What they said: "Other British sportsmen can learn from me. I don't want to put up a jolly good show - I want to stuff the other guy." Eric Bristow blows his own trumpet after his 6-0 demolition of Whitcombe.

Misc: This was the first World Championships to be played at the Lakeside Country Club in Frimley Green, Surrey.

No1: West End Girls, Pet Shop Boys

1987: John Lowe

In a tweet
: Lowe finally gets one over Bristow in the World Championships, winning his second title, eight years after his first triumph.

Significant other: Eric Bristow's brain. The champion's dartitis may have fully unravelled during the 1987 Swedish Open, but the telltale signs were evident at the 1987 World Championships that Bristow's throw was slowing down. It is a mark of the man that he was still able to reach world finals even after the demon of the yips entered his game.

Minute-by-minute: Is this the crucial moment of the 1987 final? Bristow misses three darts at double 16 to take a 5-4 lead in sets, allowing Lowe to move in front for the first time. If Bristow loses this final, he'll look back at this moment as the turning point.

What they said: "Winning this has been like trying to climb Mount Everest, but what a joy to make the summit." John Lowe is understandably delighted after winning his second World Championship.

Misc: Bristow did not play a seeded player on his way to the final.

No1: Reet Petite, Jackie Wilson

1988: Bob Anderson

In a tweet: World Number One Bob Anderson lives up to the tag of favourite, defeating defending champion John Lowe to win his only World Championship.

Significant other: Eric Bristow. His relative drop in form continued, as he failed to reach his first World Championship final since 1982.

Minute-by-minute: Just 44 points stand between Bob Anderson adding the World Championship to his CV. Can he hold his nerve? Yes, is the emphatic answer. A single 12 is followed up by a narrow missing on the double 16. But Anderson makes no mistake second time round, before he lets out a yell of delight skywards. A richly deserved title win, and surely the first of many world titles for this very likeable man.
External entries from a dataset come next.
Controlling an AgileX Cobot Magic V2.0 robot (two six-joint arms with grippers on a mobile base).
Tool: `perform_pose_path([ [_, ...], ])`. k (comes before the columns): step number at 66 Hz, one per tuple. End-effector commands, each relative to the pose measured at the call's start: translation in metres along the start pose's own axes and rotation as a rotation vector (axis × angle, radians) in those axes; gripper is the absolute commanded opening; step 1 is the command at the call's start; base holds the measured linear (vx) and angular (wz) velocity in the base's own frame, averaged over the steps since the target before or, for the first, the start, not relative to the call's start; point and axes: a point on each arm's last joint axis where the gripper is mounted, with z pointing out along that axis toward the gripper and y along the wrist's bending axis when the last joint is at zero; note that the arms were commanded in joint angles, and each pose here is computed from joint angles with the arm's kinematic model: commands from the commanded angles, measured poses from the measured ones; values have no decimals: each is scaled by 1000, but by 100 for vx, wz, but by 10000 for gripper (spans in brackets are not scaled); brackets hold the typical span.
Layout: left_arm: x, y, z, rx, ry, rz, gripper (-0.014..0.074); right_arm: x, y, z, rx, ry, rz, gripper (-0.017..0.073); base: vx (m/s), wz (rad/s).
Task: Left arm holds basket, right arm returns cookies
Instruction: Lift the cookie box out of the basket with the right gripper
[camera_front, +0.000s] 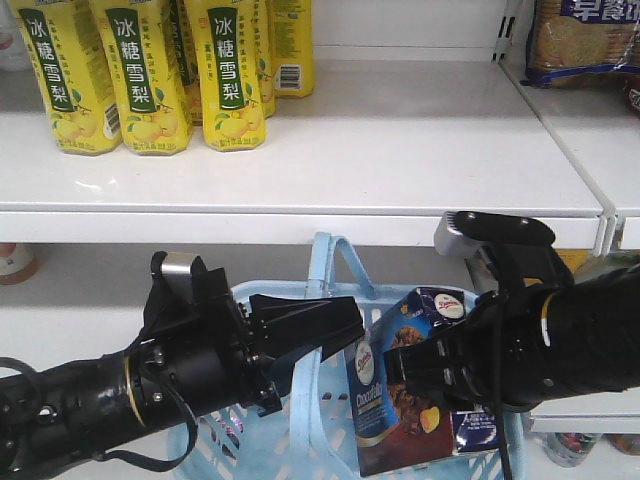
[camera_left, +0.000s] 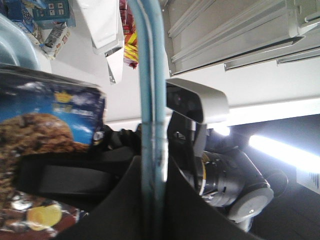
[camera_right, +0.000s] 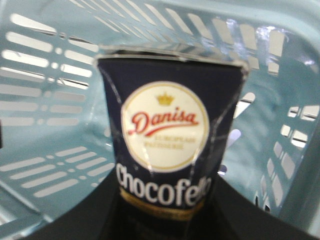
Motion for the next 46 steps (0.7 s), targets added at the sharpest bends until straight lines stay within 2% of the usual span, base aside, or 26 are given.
perform_pose_path([
  [1,-14,-39,-3,292,-101,12,-3,-4,5,-25,-60,-107,-11,-6,0,0],
  [23,-14,-39,-3,292,-101,12,-3,14,3,-73,-136,-241,-13,-6,0,0],
  [46,-14,-39,-3,292,-101,12,-3,36,-6,-122,-186,-437,-62,-6,0,0],
])
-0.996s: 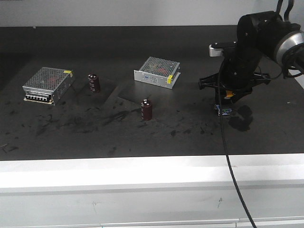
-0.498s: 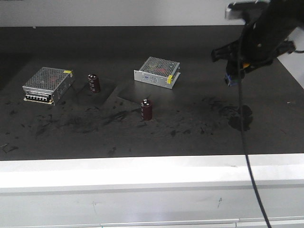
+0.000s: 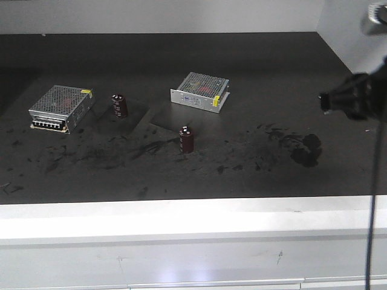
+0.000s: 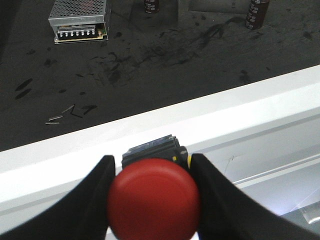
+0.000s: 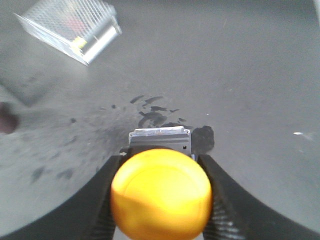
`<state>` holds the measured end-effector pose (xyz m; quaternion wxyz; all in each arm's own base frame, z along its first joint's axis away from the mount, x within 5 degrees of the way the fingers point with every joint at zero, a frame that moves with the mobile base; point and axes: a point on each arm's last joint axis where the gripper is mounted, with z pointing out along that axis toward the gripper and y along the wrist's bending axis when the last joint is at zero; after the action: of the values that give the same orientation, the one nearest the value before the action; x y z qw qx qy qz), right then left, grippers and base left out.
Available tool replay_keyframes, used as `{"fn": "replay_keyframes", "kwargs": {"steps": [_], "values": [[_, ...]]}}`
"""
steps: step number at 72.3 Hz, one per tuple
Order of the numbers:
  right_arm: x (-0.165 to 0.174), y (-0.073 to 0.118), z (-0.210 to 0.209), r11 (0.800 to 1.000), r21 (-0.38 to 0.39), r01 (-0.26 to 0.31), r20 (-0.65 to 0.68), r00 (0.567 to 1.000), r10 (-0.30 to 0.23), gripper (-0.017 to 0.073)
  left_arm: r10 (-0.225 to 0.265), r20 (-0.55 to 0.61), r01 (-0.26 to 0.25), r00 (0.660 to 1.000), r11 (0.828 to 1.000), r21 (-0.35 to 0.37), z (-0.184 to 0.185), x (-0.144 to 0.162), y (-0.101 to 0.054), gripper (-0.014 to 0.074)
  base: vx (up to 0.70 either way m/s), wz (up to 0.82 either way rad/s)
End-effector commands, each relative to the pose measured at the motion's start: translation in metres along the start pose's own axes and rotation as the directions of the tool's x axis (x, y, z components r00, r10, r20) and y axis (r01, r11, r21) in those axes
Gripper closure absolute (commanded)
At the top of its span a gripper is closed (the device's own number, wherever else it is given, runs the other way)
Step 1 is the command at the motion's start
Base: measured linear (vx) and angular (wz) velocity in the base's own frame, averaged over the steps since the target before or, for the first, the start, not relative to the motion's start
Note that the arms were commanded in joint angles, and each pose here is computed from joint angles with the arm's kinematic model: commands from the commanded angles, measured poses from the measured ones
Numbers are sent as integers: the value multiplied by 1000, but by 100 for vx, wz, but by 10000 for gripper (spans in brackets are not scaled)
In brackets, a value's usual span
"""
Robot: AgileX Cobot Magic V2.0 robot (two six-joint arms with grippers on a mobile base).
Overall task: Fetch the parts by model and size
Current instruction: 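Lift the yellow-capped switch with the right gripper and retract, then drive the base away from the bench holding both switches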
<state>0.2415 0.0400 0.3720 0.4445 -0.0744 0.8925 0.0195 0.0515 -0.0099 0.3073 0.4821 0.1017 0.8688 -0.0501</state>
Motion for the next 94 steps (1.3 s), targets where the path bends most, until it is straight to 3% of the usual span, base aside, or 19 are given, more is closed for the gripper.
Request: {"fn": "replay_keyframes", "kwargs": {"steps": [1,32,50,58,68,94], "values": [[9,-1,-29,1000,-8,-2,183,983,3,569,-2,83,1,997,1000,6,-5,-12,0,600,0,0],[103,-1,-79,1000,-19,-13,297,955,18,569,-2,83,1,997,1000,6,-5,-12,0,600,0,0],[138,-1,-99,1000,-18,-10,428,904,17,569,-2,83,1,997,1000,6,-5,-12,0,600,0,0],[145,-1,-103,1000,-19,-10,463,886,18,569,-2,83,1,997,1000,6,-5,-12,0,600,0,0],[146,-2,-103,1000,0,6,463,887,-5,569,-2,83,1,997,1000,6,-5,-12,0,600,0,0],[146,-2,-103,1000,0,5,461,887,-4,569,-2,83,1,997,1000,6,-5,-12,0,600,0,0]]}}
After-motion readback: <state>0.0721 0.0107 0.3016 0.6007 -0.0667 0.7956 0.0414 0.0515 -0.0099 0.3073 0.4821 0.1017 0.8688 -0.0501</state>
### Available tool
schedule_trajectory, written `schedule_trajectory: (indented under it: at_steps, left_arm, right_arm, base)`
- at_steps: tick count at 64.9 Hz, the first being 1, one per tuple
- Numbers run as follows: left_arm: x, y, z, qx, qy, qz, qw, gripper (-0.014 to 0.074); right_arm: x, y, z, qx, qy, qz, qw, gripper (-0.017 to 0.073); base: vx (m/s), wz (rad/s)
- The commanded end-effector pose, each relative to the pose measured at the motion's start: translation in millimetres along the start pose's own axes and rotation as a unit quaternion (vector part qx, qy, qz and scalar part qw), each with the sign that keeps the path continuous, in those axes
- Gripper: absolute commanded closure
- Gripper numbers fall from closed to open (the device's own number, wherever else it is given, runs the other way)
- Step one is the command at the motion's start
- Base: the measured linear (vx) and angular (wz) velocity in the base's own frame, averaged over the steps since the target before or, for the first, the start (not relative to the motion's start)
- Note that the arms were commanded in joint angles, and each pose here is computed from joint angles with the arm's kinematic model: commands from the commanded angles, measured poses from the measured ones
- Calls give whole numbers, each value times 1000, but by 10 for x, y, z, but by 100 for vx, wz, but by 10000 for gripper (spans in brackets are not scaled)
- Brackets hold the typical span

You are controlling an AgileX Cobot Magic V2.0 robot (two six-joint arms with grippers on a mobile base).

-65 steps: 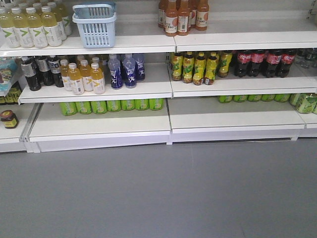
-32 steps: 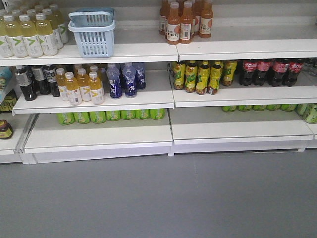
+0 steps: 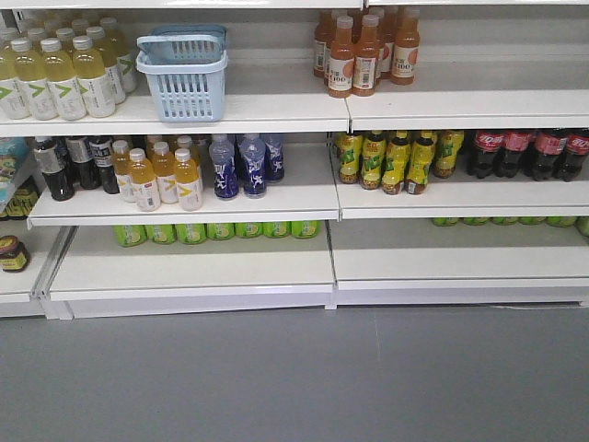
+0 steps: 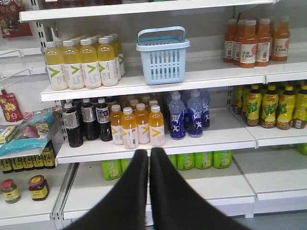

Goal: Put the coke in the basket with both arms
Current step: 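Drive the base toward the shelf holding the light-blue basket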

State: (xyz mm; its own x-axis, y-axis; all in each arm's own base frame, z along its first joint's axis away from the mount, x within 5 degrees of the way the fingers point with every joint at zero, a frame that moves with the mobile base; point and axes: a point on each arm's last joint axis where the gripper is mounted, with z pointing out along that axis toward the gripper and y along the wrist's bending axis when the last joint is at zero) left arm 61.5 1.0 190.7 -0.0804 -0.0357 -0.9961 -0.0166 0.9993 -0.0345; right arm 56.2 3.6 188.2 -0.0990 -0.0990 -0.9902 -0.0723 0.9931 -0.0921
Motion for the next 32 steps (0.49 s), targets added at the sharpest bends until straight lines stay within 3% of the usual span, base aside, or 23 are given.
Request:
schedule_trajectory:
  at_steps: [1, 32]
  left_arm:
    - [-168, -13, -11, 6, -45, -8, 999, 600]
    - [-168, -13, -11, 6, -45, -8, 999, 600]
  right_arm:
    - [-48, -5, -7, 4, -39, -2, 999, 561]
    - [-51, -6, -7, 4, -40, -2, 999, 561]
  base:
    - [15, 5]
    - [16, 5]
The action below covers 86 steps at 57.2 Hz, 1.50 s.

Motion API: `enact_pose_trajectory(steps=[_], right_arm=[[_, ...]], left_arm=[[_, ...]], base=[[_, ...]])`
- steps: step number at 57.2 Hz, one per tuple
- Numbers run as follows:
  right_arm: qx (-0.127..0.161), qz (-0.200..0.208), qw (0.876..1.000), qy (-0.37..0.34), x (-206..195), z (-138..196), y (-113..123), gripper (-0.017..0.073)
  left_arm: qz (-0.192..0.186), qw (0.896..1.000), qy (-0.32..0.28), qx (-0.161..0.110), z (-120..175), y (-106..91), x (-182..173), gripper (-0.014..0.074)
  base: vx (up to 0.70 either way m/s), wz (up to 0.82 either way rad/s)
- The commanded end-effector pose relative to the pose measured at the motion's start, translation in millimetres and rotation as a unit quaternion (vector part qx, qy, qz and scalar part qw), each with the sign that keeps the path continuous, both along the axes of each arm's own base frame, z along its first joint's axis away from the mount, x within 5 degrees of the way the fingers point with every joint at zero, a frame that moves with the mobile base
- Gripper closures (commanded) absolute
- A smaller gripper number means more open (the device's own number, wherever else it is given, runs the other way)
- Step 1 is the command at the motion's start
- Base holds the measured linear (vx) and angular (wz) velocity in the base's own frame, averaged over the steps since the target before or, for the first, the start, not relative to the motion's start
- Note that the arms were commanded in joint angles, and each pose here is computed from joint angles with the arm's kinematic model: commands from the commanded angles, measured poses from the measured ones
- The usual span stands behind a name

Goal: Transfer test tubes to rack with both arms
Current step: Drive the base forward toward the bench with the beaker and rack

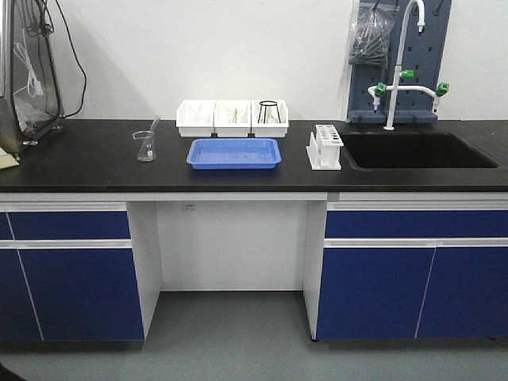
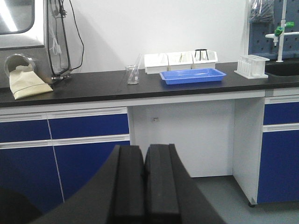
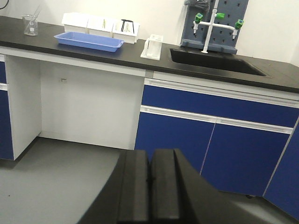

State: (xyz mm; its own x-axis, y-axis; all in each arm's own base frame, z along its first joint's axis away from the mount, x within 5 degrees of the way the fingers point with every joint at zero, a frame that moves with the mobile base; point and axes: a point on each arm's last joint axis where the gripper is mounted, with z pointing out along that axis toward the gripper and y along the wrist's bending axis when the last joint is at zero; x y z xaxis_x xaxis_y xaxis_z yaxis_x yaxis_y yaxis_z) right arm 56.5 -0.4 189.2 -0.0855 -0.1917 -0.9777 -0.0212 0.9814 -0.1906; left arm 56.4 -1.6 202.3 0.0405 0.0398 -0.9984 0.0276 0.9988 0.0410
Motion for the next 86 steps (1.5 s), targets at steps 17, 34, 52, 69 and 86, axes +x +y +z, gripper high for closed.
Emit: enact_pose_trajectory(steps=[17, 34, 52, 69, 86], right_arm=[[-0.003, 0.004, 0.999, -0.039, 0.2, 3.4, 0.8, 0.0568], [-0.003, 0.004, 0.999, -0.039, 0.2, 3.4, 0.8, 0.0568], [-0.003, 0.004, 0.999, -0.039, 0.2, 3.4, 0.8, 0.0568], [-0.003, 0.004, 0.999, -0.039, 0.2, 3.4, 0.8, 0.0568], [-0.003, 0.004, 0.999, -0.039, 0.2, 3.4, 0.8, 0.0568]], left_arm=[[0.0, 0.999, -0.052, -0.01, 17.3, 0.2, -1.5, 0.0598], [0.0, 0.999, -0.052, -0.01, 17.3, 0.2, -1.5, 0.0598], [0.0, 0.999, -0.052, -0.01, 17.3, 0.2, -1.5, 0.0598], [0.0, 0.999, -0.052, -0.01, 17.3, 0.2, -1.5, 0.0598], [0.0, 0.999, -0.052, -0.01, 17.3, 0.2, -1.5, 0.0598]], base=[[0.0, 0.0], [0.0, 0.0], [0.02, 0.0], [0.1, 0.01], [0.22, 0.04]])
What they said: "John is a scrapper and a brilliant player. It's the fourth time we have been in a big final this season, so there's not much doubt who are the two most consistent players in the world. Eric Bristow is talking nonsense when he says John lacks bottle. Eric should let his darts to the talking - he's good enough - and cut out all this rabbit." Anderson sets the record straight after his final win. Bristow had been critical of John Lowe before their semi-final clash, but Lowe would have the final word, beating the Crafty Cockney 5-2.

Misc: This tournament would see the first final played on a Sunday. John Markovic, Anderson's manager, placed £100 on Anderson beating Lowe 6-4 in the final at the start of the tournament, at odds of 25/1.

No1: Heaven Is A Place On Earth, Belinda Carlisle

1989: Jocky Wilson

In a tweet: Jocky Wilson wins his second title, beating Bristow in a final of two halves; Wilson led 5-0 at the break, but sneaked over the line 6-4.

Significant other: Alan Warriner. Missed eight match darts to put Jocky Wilson out of the tournament in the second round. "I'm lucky to be still in the tournament," Wilson admitted. "But I'm not finished. You watch me go now."

Minute-by-minute: "Oh no. Jocky Wilson has just had a mental arithmetic block here. Needing 104 to become champion again, Wilson hit treble 18 and single 14 but miscounts and ends up firing a dart at tops, instead of double 18. Bristow takes the leg, leaving a dumbfounded Wilson shaking his head in the background."

What they said: "The adverse publicity this award has sparked off seems certain to backfire on the game. I don't begrudge Eric his award but it has become an excuse for all and sundry to pour scorn on darts." After it is announced that Eric Bristow is to be awarded an MBE, John Lowe raises concerns about the criticism surrounding darts.

Misc: This would be the first World Championships where players could not drink alcohol on stage. In his second round match against Wayne Weening, Bob Anderson missed a dart at double 12 which cost him the chance of claiming the £52,000 nine-dart checkout prize.